Sangat and Manila

21 Jan

It’s a quiet morning, the water only disturbed by the resort staff arriving from Palawan for the day shift.

Sadly I have to leave. Another boat ride, another bumpy minibus ride, and another delay from Cebu Pacific Air.

Fortunately I have a hotel car booked for my delayed arrival. Even on a short flight in a hot country, having a private car organised is an absolute must. It may be twice or thrice the price of a taxi, but after a delay on a hot airplane, being greeted by a uniformed rep holding a sign with your name on it is brilliant.

Within minutes I’m in the back of an air-conditioned BMW, with a cool towel and a chilled bottle of Perrier, heading out of the airport past the 500 people queuing to get ripped off by the local taxi mafia for their ride in a shit-heap of a car that stinks of cigarette smoke while mine smells of jasmine and cedarwood. Or something. How the hell would I know. Pleasant, though.

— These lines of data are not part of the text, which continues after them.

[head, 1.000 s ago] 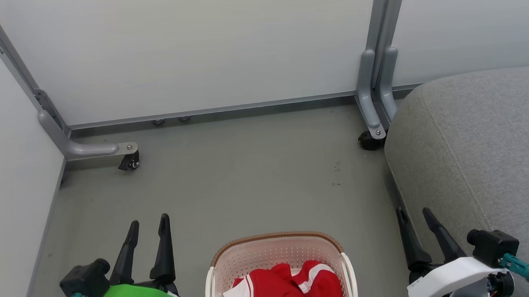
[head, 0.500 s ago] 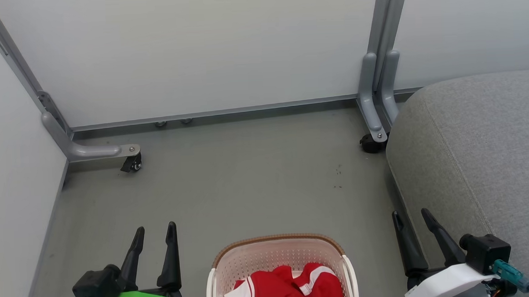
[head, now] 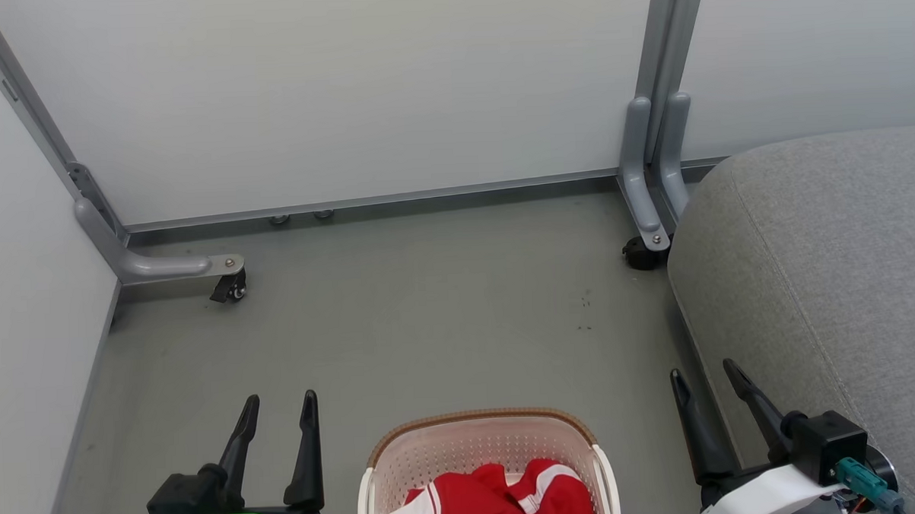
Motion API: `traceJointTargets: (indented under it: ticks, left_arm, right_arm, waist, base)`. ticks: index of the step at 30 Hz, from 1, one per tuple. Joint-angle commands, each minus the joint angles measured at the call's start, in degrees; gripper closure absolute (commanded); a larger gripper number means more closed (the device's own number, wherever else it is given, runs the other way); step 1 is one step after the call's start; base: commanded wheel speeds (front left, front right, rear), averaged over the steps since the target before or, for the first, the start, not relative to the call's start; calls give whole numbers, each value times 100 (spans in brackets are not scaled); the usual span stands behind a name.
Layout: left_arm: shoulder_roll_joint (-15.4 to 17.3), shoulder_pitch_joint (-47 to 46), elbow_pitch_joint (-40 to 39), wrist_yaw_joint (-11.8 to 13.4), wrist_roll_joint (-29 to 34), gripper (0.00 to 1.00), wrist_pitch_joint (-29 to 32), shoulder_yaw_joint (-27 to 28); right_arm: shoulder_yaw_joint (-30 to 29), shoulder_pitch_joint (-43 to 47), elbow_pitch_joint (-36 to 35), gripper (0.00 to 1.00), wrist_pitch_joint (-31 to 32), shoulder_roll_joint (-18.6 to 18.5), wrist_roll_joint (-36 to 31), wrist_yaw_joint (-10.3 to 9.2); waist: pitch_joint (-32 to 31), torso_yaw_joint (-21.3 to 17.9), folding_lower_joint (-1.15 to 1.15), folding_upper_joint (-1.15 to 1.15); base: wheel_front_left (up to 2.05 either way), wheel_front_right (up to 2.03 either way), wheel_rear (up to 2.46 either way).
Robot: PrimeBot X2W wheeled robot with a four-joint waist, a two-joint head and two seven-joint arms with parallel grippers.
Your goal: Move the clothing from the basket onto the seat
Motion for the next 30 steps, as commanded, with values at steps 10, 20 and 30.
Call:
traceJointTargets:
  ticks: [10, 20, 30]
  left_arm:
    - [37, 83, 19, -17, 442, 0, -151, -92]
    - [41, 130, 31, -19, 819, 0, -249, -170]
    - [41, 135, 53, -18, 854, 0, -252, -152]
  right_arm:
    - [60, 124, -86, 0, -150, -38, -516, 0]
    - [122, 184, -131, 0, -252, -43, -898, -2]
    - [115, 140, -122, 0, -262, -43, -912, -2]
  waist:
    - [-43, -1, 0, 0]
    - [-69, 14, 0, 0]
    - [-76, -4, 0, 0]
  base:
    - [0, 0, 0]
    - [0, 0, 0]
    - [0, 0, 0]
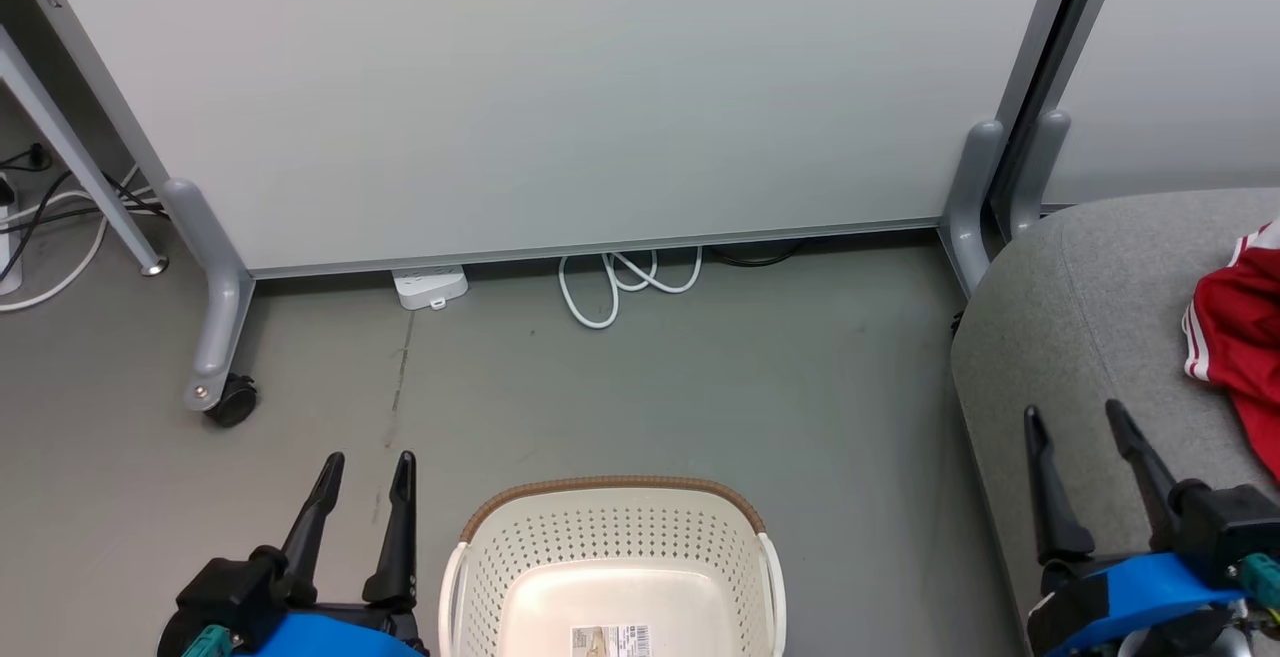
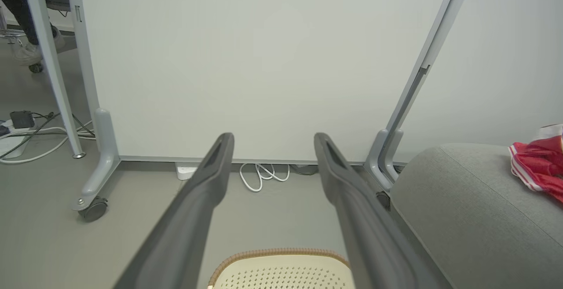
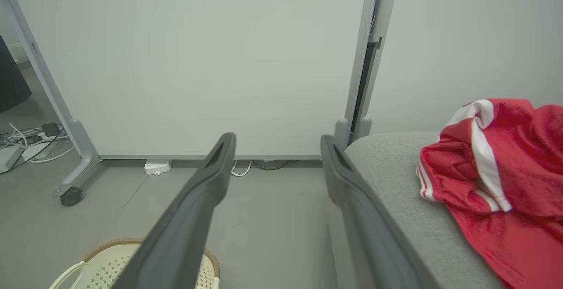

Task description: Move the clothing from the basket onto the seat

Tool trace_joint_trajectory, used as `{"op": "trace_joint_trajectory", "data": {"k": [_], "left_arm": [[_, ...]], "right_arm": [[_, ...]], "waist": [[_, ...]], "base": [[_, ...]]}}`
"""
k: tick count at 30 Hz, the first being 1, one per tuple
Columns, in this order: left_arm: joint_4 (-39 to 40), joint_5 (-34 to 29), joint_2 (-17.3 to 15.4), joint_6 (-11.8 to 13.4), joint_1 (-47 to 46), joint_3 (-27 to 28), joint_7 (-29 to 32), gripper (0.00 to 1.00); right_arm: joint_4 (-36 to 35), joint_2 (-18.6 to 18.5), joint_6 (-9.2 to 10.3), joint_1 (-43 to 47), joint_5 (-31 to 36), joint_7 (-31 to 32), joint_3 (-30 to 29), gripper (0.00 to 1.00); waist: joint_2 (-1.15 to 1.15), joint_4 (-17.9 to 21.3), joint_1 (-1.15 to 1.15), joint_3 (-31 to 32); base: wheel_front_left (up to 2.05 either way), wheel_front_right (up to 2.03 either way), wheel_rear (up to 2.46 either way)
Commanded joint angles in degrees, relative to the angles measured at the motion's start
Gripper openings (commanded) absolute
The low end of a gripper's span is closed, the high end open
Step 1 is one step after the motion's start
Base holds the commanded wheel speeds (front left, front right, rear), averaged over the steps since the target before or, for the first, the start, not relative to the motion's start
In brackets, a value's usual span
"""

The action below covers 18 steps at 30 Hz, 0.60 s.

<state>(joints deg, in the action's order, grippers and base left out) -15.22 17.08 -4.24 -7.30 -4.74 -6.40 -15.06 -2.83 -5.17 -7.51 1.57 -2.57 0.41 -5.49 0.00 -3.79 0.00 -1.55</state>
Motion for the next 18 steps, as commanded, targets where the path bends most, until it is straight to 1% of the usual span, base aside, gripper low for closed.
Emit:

Manila traffic is its usual shitty self, including people cycling the wrong way through 4 lanes of traffic shuffling along at snail’s pace. Good news though: Candy Rush is on at the sing-along pub house. Looks a great venue, shame I’ll miss it.

Thanks to the hotel chauffeur I make it to the Conrad just in time for the end of happy hour in the executive lounge, with the usual array of booze and canapes and desserts that I have free access to as a Diamond member. Somehow, it always tastes nicer when it’s free. And I always have more.

One of the best things about exec lounges compared to airports, aircraft, and other public places in Asia (or Newcastle for that matter) is this rule in bold:

Amazes me that anyone needs to be told…

The delay means I’m too late for the sunset, except the tail-end caught through the exec lounge window, with the reflected interior actually adding to the colour.

I’ve seen enough sunrises and sunsets from my private beach, so I’m not bothered.

The lounge has an empty TV area just for me and my G&T, and Richard Quest taking a selfie on CNN. If you travel much, you know Richard Quest!

Instead of that, let’s go and see what you get when you book the cheapest room in the house but you’re Diamond so you ought to get an upgrade:

Nice big room. With some welcome treats:

And a welcome, er, cow. For some reason:

I could show you some views of the bathroom or the pool view or the living room:

Instead, lets have quick wander:

Don’t be fooled by the fast video. It’s bigger than my house, and very well finished. The shower is bigger than my kitchen, and probably cost more. The walk-in closet is bigger than my bathroom. The only fault is that one of the TVs in the bathroom doesn’t work.

Next, flights to Kuala Lumpur, then Brisbane, then Fiji, with nighttime stopovers in KL and Brizzy (that’s slmost certainly what Aussies call it. Or Brizza.)

Slightly convoluted routing, but it enabled 3 business class flights and 2 hotels all on points and miles and a total cash outlay of £87.50.